No décimo dia, com a pele espocada pelo sol, debilitadíssimo, você abre os olhos e vê ao longe o formato da costa. É terra, você exclama! De súbito, você retira forças extras de não sei onde e salta ao mar para o nado triunfal. Incansável, desejando a vida, você vence o oceano e chega à praia, onde desmorona quase morto. Você está em Mulatos, pequena aldeia colombiana. Alguns moradores acodem em seu resgate. Aos poucos você vai melhorando e é descoberto pelas forças nacionais. Você é o único sobrevivente do acidente acontecido com o destróier A.R.C. Caldas. Você é Luís Alexandre Velasco e a partir de agora é o mais novo herói da Colômbia. Você conta a história ao mundo do jeito que o governo mandou que você contasse, o mundo a reconta de variadas formas, você ganha rios de dinheiro, você é “proclamado herói da pátria, beijado pelas rainhas de beleza, enriquecido pela publicidade...” Você é Luís Alexandre Velasco, o mesmo que depois de todo o alvoroço resolve ir à redação do jornal El Espectador para contar a verdadeira face dos acontecimentos sucedidos em 28 de fevereiro de 1955. Um jovem repórter iniciante, de plantão, de nome Gabriel José Garcia Márquez, a partir dali iria te ouvir em vinte sessões de seis horas ininterruptas.

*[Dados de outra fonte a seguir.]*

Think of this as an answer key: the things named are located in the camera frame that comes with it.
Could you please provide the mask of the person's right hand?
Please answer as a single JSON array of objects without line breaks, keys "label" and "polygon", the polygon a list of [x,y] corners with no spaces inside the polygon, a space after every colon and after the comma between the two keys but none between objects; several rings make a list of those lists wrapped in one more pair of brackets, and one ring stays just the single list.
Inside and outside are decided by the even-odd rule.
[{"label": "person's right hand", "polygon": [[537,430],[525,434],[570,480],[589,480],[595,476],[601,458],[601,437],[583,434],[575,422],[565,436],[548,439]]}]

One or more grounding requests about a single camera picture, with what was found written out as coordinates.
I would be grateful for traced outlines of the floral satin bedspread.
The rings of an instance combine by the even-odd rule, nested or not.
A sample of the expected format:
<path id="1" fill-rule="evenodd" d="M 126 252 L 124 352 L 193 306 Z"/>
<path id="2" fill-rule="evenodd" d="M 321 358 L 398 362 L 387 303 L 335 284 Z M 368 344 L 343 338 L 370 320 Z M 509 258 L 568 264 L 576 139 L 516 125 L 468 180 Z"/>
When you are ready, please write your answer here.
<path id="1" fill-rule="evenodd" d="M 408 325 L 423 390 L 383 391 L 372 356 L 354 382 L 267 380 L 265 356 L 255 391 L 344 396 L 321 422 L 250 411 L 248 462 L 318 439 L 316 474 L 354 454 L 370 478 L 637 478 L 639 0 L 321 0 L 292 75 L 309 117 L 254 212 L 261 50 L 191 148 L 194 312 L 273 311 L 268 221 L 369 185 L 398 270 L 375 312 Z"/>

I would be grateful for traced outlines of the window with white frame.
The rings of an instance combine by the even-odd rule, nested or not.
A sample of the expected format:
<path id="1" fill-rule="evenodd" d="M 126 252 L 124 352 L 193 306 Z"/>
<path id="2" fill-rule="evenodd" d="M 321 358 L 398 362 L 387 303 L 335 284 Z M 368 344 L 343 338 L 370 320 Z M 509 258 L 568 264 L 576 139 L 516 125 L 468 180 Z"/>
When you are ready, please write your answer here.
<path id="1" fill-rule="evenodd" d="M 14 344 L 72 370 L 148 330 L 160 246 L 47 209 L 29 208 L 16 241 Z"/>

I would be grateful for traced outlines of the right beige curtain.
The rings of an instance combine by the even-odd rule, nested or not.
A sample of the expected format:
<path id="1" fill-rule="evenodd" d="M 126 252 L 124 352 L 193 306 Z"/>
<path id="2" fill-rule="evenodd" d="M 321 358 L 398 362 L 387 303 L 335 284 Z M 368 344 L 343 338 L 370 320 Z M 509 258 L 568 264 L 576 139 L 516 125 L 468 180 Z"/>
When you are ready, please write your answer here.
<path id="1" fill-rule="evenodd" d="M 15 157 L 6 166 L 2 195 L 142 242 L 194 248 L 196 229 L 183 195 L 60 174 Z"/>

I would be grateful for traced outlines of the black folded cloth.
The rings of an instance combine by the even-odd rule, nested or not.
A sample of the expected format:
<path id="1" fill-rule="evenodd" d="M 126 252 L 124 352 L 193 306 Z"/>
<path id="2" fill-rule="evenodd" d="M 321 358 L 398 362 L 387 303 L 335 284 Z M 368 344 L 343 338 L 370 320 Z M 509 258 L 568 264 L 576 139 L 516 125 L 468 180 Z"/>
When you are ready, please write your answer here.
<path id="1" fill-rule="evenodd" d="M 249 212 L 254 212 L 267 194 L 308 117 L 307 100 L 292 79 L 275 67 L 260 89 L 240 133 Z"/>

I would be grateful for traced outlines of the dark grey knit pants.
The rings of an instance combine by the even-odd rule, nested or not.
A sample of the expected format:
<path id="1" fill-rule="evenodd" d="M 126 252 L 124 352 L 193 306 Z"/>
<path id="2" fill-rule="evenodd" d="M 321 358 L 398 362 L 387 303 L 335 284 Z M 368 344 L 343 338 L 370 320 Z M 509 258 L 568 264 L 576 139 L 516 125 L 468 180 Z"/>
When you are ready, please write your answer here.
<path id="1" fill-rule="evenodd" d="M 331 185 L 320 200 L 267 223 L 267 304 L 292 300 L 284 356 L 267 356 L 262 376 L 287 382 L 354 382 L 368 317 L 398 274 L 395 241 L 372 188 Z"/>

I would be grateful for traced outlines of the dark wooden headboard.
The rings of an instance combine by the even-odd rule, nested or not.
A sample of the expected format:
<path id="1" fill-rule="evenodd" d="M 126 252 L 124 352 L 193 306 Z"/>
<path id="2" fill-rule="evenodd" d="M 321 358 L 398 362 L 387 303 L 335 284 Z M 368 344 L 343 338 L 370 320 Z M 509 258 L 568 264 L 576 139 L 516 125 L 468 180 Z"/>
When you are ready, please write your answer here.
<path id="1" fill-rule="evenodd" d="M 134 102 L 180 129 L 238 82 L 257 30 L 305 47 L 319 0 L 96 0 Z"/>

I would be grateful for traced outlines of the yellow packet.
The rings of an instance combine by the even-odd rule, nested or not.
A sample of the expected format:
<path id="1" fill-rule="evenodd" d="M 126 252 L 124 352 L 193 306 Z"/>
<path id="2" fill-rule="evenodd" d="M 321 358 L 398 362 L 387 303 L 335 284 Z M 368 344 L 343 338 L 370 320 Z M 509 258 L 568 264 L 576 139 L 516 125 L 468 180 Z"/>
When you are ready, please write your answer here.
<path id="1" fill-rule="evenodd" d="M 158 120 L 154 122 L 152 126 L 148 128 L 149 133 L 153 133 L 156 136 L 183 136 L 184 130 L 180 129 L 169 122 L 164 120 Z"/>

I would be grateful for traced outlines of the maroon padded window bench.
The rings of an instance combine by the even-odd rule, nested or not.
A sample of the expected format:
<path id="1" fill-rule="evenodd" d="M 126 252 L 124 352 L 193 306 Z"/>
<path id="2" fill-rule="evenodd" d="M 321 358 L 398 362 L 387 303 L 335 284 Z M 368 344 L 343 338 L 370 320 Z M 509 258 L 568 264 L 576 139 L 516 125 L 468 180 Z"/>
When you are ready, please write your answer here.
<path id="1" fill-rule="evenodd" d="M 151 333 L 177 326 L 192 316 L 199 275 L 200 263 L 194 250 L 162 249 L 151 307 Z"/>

A revelação da verdade causaria um frisson em todo o país. O segmento político fora atingido, Velasco passaria de herói a vilão em poucas horas, seria “logo abandonado pelo governo e esquecido para sempre”, enquanto que Gabo, apelido do repórter, entraria num exílio sem previsão de fim.
A história é verídica e foi contada nas folhas do periódico El Espectador em 14 capítulos, ao estilo folhetim. Na ficha catalográfica, Relato de um náufrago é classificado como sendo uma biografia. A bem da verdade é que Gabo constrói uma bela grande-reportagem – não seria melhor taxá-lo de um romance-reportagem? -, aos moldes dos grandes expoentes do movimento New Journalism norte-americano. Com tradução de Remy Gorga, Filho e com ilustrações de Carybé, o livro é um bom início para quem quer investir sua leitura na obra mágica do Nobel colombiano, autor do mais que clássico Cem Anos de Solidão. E então, quer saber o que realmente aconteceu em alto-mar? Comece a ler agora mesmo...
MÁRQUEZ, Gabriel Garcia. Relato de um náufrago. 34ª ed. Rio de Janeiro: Record, 2008.